Technique	When	Impact	Savings	Dev Effort
Post Process	After Data is Written	Measurable	Good	Easy
Inline	As Data is Written	Significant	Better	Heavy
Global Inline	Before data is sent	Minimal	Best	Significant

Deduplication Technique Comparisons

Post Process Deduplication

Post-process deduplication is the “after-thought” deduplication algorithm. It is the hallmark of a company that needed to factor deduplication into its initial development effort but didn’t. Instead of integrating deduplication into their storage software’s core code, they created a separate module and process.

The technique receives data to storage, sometimes in a particular area of storage, and then later, when I/O activity is minimal, it will perform the comparisons necessary to remove redundant blocks. It requires two storage states, one where data is not deduplicated and one where it is. Today it is primarily used in backup storage.

Vendors using this technique will claim it is superior because they do not execute a complex algorithm during peak I/O load. While it is true that the algorithm does not run until there is lower I/O activity, they are storing all the data even it that data is already stored. In addition to writing the data, the storage software must manage all the other aspects of writing data like:

calculating parity for drive-failure protection
updating snapshot trees
replicating the data to a remote site.

If that media happens to be flash, each write puts the media one step closer to wearing out.

Inline Deduplication

Inline deduplication compares the new data to existing data as the storage software receives it before writing it to the storage media. It offers the advantage of only writing unique data, which means that some percentage of new writes never occurs. The storage software doesn’t need to update the drive-failure protection algorithm, update snapshot trees, or replicate that data to a remote site. It does, however, have the overhead of executing a reasonably sophisticated algorithm in real-time, so the quality of the deduplication algorithm and the rest of the storage software’s code becomes relevant.

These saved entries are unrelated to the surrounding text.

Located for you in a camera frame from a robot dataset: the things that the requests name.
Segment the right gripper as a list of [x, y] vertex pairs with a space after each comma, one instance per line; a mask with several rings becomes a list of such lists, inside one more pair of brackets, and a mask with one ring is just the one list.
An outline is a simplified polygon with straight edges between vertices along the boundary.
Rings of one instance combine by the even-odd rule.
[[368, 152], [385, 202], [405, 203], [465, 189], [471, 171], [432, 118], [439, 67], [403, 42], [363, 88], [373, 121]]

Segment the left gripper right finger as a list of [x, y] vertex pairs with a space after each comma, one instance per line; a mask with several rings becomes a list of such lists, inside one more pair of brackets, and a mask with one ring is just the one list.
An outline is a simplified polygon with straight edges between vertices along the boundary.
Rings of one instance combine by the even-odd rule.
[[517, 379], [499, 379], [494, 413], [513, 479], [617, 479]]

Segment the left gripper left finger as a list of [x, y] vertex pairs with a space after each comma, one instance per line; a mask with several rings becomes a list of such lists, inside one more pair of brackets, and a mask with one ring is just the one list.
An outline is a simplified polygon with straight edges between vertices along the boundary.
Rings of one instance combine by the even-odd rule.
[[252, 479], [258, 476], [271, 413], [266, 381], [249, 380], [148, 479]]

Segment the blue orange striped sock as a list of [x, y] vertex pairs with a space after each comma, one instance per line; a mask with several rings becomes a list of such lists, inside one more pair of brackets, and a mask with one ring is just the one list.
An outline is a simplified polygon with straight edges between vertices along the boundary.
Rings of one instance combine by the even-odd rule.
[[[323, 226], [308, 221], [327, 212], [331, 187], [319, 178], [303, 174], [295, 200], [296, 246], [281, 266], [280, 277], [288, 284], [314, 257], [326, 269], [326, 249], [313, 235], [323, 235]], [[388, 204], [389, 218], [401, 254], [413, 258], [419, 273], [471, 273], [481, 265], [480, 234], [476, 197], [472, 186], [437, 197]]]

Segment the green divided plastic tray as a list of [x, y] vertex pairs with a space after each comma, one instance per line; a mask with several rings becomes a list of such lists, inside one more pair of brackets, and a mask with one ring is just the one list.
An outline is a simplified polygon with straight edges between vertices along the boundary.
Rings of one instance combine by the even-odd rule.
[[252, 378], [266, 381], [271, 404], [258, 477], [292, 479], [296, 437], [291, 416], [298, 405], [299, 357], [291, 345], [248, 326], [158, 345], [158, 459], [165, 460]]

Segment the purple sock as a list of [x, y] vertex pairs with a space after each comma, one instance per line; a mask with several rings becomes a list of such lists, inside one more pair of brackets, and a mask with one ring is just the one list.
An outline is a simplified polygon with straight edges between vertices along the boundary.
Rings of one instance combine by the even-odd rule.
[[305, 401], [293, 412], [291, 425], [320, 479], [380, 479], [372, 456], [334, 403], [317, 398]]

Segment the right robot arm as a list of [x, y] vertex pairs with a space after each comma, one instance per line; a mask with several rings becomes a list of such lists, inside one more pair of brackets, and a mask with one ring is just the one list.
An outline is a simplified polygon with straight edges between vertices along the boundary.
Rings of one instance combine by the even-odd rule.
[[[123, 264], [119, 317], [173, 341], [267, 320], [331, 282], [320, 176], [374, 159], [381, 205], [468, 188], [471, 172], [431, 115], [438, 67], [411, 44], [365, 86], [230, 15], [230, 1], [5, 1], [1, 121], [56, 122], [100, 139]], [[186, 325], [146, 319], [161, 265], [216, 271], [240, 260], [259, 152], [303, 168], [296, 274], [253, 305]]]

Inline deduplication only eliminates some data redundancy in the infrastructure. Traditional three-tier architectures limit the comparison to the storage system that stores the data. If the organization has multiple storage systems, which most do, and if there is redundancy between those systems, the software will need to write the data multiple times. Hyperconverged infrastructures (HCI) and virtualized storage software will only deduplicate within like nodes. For example, if there is a cluster of high-performance NVMe flash nodes and a cluster of mid-ranged performance SAS flash nodes, there will likely be redundant data between those two clusters.

A virtualized environment has the potential for the highest return on the deduplication algorithm, and it is hard to imagine not leveraging deduplication in those use cases. Many virtualized infrastructures require more than one storage system to meet the needs of the workloads it supports. A lack of global deduplication across dissimilar storage systems, means potential capacity savings are lost.

The lack of global deduplication also means the technology has limited advantages when used in a multi-site environment. An organization with multiple similar workloads at remote sites will need to send the data from each site despite similar data between the sites. If the remote sites replicate to a shared storage system at the primary data center, it will only store one copy of the data, but each site still sends redundant data over the WAN. The result is that inline deduplication wastes bandwidth and increases the time it takes to protect each Edge or remote site.

Global Inline Deduplication

Global inline deduplication is similar to inline deduplication, which looks for data redundancy before storing it. Again, the quality of the deduplication algorithm is a critical factor. Global inline deduplication adds the ability to check redundancy across either multiple storage systems or in the converged infrastructure design across multiple dissimilar clusters. It also optimizes WAN transfers and will ensure that if the primary store has a copy of the data, it will not send it again. As a result, replicating dozens or even hundreds of remote locations is extremely fast.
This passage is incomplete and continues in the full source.